Грудь сжимало тоской. Не только от болезни, но и потому, что для него не было места на земле, постоянного места, маленького, с которого можно ощущать родным весь мир. Он родился в одном городе, рос в другом, мотался по свету, а кончать свои дни должен тут, в селе, где прошло детство матери, которое было ему чужим, как чужие все детства, кроме собственного. И не было у него человека, которому он мог пожаловаться или хотя бы накричать на него. Как и раньше, заходила Рая. Он сказал, или даже не сказал, а дал ей понять, что та ночь была случайной, и она сразу же смирилась с этим. Сидела молча, тихо улыбалась. Ничего не требовала, ничем не корила. Казалось, ее и не одолевала жажда любви, хотя в это трудно было поверить. Казалось, она живет, как живется, не очень-то доискиваясь сути.
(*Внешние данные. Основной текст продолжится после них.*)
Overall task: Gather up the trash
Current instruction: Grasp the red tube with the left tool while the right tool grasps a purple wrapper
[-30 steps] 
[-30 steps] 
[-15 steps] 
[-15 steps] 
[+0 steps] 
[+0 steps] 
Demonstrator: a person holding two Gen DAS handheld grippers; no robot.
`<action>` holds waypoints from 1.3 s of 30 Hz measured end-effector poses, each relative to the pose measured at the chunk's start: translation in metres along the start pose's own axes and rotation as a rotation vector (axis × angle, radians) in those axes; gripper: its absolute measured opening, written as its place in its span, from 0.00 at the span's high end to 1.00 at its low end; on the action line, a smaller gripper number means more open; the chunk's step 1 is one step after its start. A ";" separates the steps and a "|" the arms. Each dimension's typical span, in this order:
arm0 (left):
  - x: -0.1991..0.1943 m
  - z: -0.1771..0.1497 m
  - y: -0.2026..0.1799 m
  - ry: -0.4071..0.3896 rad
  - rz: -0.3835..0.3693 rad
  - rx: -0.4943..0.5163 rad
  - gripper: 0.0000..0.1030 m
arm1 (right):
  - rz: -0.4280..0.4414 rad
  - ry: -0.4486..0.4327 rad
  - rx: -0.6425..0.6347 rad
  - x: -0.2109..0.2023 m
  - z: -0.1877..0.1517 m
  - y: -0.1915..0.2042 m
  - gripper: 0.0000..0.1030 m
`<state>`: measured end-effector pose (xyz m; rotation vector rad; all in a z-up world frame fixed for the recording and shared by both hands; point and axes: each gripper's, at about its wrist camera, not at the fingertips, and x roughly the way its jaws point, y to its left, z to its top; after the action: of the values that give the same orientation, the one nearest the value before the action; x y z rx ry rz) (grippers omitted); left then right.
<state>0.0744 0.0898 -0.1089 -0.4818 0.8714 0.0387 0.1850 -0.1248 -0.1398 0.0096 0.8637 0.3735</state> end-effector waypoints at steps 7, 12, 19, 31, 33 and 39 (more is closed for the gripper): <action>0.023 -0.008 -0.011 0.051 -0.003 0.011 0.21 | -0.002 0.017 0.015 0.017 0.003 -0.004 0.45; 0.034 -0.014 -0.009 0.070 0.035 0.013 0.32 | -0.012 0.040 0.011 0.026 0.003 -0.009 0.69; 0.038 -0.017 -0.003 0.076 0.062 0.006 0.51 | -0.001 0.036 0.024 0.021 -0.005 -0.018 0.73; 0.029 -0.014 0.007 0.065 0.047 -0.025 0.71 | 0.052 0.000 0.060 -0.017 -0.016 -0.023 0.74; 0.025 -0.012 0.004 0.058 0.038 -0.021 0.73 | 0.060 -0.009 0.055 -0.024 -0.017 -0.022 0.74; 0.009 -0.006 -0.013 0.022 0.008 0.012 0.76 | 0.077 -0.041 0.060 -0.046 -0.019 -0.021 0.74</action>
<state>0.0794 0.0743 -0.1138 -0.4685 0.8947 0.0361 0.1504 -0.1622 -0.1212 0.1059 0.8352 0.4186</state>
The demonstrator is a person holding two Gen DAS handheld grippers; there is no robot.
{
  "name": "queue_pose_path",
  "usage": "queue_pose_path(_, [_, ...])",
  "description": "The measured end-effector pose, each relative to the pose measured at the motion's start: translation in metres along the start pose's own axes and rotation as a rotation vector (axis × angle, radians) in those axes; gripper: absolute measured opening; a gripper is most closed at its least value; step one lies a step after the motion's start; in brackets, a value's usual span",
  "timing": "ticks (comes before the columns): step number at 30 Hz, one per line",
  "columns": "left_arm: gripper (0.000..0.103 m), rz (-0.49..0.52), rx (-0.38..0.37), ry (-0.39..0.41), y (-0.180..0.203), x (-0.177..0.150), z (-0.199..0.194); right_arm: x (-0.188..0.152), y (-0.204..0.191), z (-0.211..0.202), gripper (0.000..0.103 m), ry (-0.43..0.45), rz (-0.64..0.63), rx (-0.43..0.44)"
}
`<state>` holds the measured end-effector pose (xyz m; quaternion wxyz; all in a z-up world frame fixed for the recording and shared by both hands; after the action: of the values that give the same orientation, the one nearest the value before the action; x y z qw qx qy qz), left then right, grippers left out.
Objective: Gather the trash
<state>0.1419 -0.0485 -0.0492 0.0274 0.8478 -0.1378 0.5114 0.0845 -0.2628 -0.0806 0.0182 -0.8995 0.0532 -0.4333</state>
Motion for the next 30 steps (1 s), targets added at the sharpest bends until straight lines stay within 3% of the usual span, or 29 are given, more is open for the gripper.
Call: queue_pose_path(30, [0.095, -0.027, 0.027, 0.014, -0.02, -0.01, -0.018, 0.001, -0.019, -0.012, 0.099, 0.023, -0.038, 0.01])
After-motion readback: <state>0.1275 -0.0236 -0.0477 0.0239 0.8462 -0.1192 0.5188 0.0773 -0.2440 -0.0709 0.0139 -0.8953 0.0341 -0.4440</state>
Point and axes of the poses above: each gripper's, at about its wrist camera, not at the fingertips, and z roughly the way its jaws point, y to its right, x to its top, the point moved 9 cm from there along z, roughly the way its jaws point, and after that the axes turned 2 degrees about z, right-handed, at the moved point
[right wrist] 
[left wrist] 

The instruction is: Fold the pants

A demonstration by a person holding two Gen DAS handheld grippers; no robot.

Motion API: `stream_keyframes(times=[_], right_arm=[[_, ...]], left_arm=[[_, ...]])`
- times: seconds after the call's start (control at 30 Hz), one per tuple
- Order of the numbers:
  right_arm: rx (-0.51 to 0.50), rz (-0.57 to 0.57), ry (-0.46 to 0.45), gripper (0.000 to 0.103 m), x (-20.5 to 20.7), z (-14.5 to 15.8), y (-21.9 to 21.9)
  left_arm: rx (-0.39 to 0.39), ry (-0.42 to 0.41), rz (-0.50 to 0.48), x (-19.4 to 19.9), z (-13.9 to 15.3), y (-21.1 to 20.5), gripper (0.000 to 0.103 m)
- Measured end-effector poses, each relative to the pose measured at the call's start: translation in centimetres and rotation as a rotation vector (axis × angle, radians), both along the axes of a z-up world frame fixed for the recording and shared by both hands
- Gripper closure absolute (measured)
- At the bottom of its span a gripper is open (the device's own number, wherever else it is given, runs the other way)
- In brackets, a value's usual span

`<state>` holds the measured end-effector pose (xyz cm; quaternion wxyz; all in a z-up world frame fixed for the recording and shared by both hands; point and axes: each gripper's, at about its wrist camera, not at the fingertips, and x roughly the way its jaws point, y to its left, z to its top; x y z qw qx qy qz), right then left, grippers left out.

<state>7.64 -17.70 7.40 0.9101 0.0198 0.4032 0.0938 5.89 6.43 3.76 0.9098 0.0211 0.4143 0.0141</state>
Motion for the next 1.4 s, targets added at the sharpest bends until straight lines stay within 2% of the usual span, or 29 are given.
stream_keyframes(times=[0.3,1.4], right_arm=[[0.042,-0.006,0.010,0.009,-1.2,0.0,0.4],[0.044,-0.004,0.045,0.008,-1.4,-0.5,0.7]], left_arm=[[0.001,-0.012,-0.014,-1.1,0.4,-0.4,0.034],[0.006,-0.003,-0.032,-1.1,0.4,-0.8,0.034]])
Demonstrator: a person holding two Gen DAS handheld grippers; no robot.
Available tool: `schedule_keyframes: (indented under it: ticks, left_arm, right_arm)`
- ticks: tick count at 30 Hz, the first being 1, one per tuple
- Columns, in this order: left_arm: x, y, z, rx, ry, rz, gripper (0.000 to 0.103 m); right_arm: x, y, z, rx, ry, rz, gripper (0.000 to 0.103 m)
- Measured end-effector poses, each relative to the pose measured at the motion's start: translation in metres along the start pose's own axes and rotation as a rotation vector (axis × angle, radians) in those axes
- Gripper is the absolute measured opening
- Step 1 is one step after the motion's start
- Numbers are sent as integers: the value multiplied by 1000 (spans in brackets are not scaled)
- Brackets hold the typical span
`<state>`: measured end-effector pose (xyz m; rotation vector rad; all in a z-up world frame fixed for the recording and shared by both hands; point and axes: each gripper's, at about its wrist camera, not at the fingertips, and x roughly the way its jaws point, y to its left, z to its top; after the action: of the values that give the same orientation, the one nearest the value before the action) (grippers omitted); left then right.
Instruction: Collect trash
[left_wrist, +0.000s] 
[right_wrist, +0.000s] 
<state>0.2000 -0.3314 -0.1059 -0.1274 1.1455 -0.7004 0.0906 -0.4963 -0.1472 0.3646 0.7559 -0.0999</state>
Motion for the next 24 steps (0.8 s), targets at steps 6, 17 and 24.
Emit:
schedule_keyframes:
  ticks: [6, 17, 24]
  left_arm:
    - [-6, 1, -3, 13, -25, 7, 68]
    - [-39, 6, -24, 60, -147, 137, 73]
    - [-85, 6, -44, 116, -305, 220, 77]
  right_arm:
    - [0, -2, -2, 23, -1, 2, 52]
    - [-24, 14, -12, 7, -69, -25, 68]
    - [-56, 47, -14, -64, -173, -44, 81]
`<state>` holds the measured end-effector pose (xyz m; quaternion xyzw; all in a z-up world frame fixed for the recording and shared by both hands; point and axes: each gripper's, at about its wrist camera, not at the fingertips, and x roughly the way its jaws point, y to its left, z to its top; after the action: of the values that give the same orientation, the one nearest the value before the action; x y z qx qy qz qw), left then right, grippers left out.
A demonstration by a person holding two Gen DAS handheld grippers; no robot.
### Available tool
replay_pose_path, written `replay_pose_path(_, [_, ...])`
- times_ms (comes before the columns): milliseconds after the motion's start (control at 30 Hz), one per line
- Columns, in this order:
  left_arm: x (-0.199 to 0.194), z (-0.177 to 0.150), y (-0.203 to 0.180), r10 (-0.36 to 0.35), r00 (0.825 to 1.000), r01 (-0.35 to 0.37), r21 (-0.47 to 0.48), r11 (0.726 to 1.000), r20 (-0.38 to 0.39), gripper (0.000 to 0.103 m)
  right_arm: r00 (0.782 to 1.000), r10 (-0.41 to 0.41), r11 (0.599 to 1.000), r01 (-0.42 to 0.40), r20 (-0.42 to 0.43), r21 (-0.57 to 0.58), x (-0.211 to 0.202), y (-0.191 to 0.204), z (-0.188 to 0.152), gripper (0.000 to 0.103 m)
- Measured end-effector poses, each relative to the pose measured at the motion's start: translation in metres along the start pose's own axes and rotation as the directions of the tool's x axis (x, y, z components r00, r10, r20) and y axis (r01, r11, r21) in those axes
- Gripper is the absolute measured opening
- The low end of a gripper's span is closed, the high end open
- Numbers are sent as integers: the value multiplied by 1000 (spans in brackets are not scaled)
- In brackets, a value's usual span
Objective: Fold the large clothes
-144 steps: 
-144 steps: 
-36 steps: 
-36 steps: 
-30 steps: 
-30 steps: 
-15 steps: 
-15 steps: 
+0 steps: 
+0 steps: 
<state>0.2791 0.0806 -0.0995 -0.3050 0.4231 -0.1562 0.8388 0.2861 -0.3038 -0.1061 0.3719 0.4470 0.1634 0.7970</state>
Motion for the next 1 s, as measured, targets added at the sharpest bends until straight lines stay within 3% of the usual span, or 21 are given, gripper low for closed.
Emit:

Все должно идти, как оно идет. Что-то похожее он видел и в Лине. Только на другом эмоциональном уровне. Рая — растение погожего дня. Лина — бурного. Лина вечно жаждет, порывается, и порывается сердцем, а не разумом. Валерий понимал это. Естественней, осмысленной жизнью по большей части живут старики — Сисерка, дед Шевелий, к которому он теперь направлялся. Они натуральны даже в своих чудачествах.
Он не знал, зачем идет к деду Шевелию. Просто убегал от себя, искал спасения в беседе со старым человеком.
Дед как раз принимал посетителя К нему приходили из далеких сел и хуторов, и он вел себя как колдун, хотя и не был колдуном. Шли расспросить про свое село, свой край, а порой и родовое древо, дед никогда не приглашал ходоков в хату, только спрашивал пришельца, откуда и кто такой, просил подождать во дворе, а сам исчезал за старыми, с медным замком, дверями. Через некоторое время выходил и рассказывал посетителю про его село или хутор, а иногда указывал и происхождение — из казаков или гречкосеев, в какой сотне служили предки и в каких боях принимали участие. Все в селе знали, что Шевелий не выдумывает, а вычитывает из книг: подсмотрели в окно, как он вытаскивал их из ящичка в сундуке. О книжках ходили удивительные слухи, но дед упорно их никому не показывал. Корона чудодея треснула на Шевелии недавно — после того, как вышла многотомная «История городов и сел Украины». Учительница истории Катерина Юхимовна говорила, что Шевелий вычитывает свои, тайны из книги Похилевича «Сказание о населенных пунктах Киевской губернии», а кроме того, имеет печатные реестры. Дед ее версии не опровергал, и хотя корона на нем и пощербилась, к нему шли, как и раньше, и верили его рассказам больше, чем новенькой «Истории городов и сел», — факты из обоих источников были почти одинаковыми, но Шевелий их подавал так, словно бы сам жил в те далекие годы и видел все своими глазами. За исторические сведения денег Шевелий никогда не брал.